* About this exercise *
Your task is to copy every line of the entries that holds the word "text".

* Data for processing *

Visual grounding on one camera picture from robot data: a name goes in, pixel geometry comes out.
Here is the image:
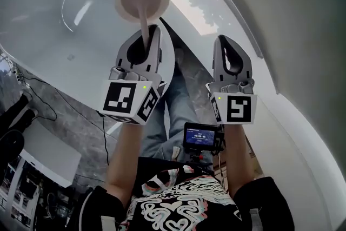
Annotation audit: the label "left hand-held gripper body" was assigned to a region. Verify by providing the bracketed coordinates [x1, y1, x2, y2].
[98, 66, 167, 126]

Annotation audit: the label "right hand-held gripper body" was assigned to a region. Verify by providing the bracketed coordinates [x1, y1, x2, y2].
[205, 78, 259, 126]

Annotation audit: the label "white oval bathtub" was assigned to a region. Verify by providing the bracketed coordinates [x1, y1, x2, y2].
[0, 0, 175, 113]

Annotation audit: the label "person's left forearm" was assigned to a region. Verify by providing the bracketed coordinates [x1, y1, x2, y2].
[104, 121, 145, 198]

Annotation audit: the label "person's right forearm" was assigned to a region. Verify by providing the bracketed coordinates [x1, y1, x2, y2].
[223, 123, 256, 195]

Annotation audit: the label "small black chest monitor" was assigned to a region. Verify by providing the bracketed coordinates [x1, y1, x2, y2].
[183, 122, 224, 156]

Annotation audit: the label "person's blue jeans legs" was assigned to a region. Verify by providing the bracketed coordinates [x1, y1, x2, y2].
[139, 72, 217, 171]

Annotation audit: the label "white table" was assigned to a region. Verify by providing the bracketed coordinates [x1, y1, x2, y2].
[20, 116, 82, 188]

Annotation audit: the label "white power strip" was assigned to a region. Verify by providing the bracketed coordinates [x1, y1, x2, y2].
[11, 66, 24, 84]

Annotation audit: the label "person's black patterned shirt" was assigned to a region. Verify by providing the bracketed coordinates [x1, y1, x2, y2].
[66, 162, 295, 231]

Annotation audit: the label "black floor cable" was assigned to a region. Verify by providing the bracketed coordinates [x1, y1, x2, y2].
[16, 72, 109, 166]

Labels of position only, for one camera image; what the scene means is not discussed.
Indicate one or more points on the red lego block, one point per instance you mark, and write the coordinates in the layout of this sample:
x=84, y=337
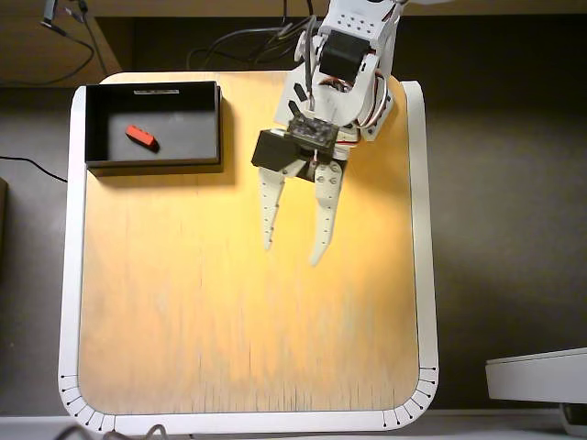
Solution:
x=142, y=137

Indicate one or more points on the white table edge frame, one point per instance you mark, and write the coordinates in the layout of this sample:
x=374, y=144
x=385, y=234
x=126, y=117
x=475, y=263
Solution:
x=424, y=229

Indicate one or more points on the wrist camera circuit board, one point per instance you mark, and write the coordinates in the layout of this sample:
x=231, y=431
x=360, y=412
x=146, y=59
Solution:
x=313, y=134

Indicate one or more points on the black rectangular bin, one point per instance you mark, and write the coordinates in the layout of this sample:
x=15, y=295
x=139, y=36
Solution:
x=188, y=133

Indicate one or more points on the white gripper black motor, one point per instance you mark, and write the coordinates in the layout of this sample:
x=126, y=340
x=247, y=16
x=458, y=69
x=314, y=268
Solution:
x=327, y=180

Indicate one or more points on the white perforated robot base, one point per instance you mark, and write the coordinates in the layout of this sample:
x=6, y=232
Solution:
x=373, y=133

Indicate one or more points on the brown wooden desk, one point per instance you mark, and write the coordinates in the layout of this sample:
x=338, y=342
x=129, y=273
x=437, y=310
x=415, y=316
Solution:
x=27, y=50

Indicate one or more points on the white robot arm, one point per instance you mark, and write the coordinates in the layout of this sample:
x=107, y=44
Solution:
x=362, y=18

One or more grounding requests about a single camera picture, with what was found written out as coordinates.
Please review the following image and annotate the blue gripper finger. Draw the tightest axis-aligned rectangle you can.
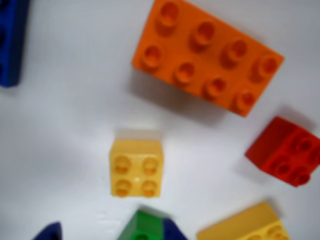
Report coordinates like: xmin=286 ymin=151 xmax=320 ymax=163
xmin=31 ymin=220 xmax=63 ymax=240
xmin=161 ymin=216 xmax=190 ymax=240

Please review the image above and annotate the yellow 2x2 block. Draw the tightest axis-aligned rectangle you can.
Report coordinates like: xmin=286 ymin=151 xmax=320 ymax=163
xmin=108 ymin=128 xmax=165 ymax=199

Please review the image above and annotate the green 2x4 block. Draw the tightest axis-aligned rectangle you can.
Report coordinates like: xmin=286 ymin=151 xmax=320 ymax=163
xmin=116 ymin=206 xmax=171 ymax=240

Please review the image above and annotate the yellow 2x4 block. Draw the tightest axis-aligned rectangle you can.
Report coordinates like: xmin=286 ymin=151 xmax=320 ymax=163
xmin=196 ymin=201 xmax=292 ymax=240

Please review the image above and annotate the red 2x2 block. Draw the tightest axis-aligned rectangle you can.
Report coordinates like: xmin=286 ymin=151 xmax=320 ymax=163
xmin=244 ymin=116 xmax=320 ymax=188

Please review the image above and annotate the orange 2x4 block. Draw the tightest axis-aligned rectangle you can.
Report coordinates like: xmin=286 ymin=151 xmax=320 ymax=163
xmin=131 ymin=0 xmax=286 ymax=118

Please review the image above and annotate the blue 8x8 stud baseplate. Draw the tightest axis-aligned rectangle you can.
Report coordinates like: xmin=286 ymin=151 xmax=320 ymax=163
xmin=0 ymin=0 xmax=31 ymax=88

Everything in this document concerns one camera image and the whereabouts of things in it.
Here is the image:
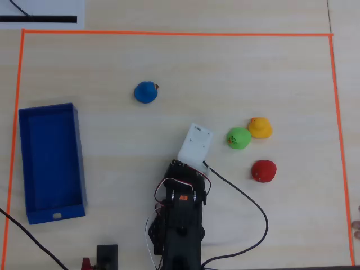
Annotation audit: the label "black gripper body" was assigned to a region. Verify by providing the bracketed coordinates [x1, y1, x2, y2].
[164, 159, 212, 195]

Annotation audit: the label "red rubber duck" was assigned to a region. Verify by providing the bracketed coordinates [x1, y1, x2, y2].
[251, 160, 277, 184]

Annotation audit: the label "green rubber duck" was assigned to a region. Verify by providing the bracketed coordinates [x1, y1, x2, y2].
[226, 127, 252, 150]

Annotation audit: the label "blue rubber duck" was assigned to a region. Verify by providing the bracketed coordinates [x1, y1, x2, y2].
[133, 81, 160, 104]

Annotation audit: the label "yellow rubber duck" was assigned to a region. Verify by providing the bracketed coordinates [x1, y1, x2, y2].
[247, 116, 273, 139]

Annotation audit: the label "small black box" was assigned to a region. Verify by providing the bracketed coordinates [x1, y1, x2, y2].
[96, 244, 119, 270]

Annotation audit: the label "blue plastic box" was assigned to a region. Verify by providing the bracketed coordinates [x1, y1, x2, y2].
[18, 102, 87, 226]

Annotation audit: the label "orange tape strip beside box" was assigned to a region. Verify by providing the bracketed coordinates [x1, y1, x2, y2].
[0, 29, 26, 270]

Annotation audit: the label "person's fingers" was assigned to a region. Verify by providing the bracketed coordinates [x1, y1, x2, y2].
[351, 205, 360, 240]

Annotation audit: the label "long horizontal orange tape strip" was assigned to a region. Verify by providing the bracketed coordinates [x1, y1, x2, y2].
[21, 29, 335, 38]

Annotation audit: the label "orange tape strip beside hand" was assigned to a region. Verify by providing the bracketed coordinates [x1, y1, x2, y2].
[328, 35, 356, 267]

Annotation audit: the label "white paper sheet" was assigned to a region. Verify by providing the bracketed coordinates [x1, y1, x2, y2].
[0, 0, 86, 30]

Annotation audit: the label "red white wrist servo wire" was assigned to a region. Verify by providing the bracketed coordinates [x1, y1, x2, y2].
[154, 165, 212, 204]

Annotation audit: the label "white camera box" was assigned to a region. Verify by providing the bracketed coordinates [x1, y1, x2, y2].
[177, 122, 214, 173]

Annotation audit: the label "red white base servo wire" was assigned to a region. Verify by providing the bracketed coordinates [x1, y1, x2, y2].
[145, 207, 164, 267]

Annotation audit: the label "black camera cable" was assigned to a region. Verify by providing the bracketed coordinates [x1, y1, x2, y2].
[201, 159, 269, 268]

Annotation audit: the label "thick black table cable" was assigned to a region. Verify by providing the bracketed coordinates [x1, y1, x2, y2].
[0, 208, 69, 270]

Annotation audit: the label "thin black cable on paper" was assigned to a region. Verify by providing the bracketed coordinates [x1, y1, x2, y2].
[9, 0, 33, 17]

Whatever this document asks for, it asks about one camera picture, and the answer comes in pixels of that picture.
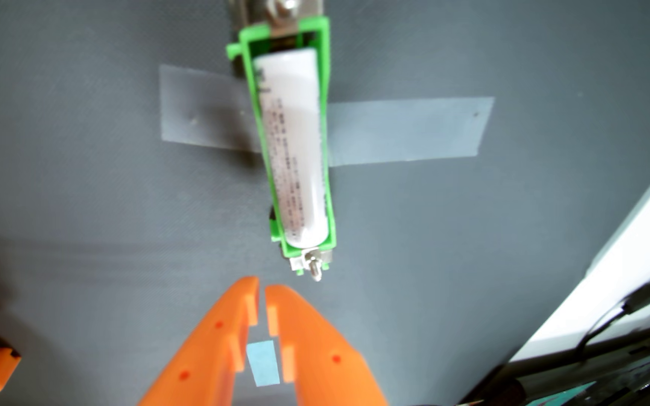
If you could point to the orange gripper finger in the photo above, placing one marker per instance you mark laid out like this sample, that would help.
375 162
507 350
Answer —
206 355
325 361

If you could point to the white cylindrical battery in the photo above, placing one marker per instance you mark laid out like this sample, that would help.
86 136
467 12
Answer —
294 146

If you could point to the green battery holder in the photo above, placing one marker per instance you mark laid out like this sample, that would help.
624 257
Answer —
324 67

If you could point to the dark grey table mat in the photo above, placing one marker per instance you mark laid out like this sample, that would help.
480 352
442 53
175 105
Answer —
76 197

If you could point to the translucent tape strip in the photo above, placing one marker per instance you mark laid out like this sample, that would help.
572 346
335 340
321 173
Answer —
404 129

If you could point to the black Dell laptop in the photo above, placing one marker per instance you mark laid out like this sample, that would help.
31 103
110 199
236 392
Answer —
613 375

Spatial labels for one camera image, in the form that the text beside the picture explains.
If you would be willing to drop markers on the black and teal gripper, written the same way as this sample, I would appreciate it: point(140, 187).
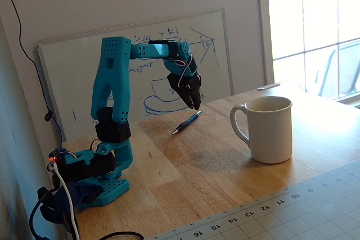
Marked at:
point(189, 89)

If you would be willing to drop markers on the dark blue ballpoint pen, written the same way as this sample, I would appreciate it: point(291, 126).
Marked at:
point(187, 122)

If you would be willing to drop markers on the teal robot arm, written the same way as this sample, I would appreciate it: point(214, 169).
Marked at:
point(111, 82)

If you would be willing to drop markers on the white ceramic mug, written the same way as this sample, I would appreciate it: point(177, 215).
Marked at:
point(270, 133)

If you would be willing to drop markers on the small white stick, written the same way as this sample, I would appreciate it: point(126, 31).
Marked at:
point(268, 86)

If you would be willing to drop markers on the whiteboard with blue writing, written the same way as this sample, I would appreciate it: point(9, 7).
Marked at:
point(70, 77)

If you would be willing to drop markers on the white framed window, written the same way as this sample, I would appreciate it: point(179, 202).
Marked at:
point(315, 26)

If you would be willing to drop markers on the blue table clamp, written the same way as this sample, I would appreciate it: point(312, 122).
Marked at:
point(81, 192)

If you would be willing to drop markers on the controller board with red light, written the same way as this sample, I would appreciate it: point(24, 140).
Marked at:
point(54, 159)

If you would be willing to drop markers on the grey patio chair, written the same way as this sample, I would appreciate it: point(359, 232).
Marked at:
point(346, 68)

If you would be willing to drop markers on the grey gridded cutting mat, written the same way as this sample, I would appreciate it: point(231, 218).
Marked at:
point(295, 214)

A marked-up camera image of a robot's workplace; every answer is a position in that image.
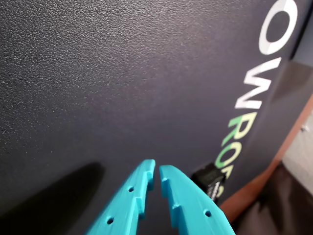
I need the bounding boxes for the dark WOWROBO mat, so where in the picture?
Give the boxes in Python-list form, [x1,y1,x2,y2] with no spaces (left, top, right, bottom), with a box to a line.
[0,0,313,235]

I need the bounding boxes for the small black battery pack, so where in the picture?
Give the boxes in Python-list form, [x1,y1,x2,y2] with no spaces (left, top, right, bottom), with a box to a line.
[190,163,227,203]

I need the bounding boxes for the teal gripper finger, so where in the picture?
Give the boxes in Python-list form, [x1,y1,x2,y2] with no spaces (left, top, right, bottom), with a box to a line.
[158,164,236,235]
[84,159,157,235]

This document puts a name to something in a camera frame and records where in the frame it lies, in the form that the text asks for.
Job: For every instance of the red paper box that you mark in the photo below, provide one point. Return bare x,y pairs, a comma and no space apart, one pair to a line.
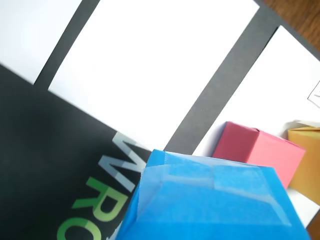
270,155

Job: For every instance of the white sheet marked one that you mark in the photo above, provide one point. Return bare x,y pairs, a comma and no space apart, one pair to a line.
150,62

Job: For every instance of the white sheet marked two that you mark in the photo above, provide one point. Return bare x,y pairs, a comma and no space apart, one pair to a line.
30,30

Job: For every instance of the white sheet marked home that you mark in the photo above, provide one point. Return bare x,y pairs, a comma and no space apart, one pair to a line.
270,87

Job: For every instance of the black mat with lettering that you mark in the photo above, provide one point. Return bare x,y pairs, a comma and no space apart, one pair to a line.
37,137

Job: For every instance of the blue paper box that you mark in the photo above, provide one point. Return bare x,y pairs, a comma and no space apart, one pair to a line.
200,205

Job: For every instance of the yellow paper box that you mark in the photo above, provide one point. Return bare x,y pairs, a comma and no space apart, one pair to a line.
307,162

* Reply to the task *
Spatial labels for one camera image, in the form that the text beside the picture explains.
This document puts a name to something in a camera frame and records where in the frame it lies, in the form that the text asks for.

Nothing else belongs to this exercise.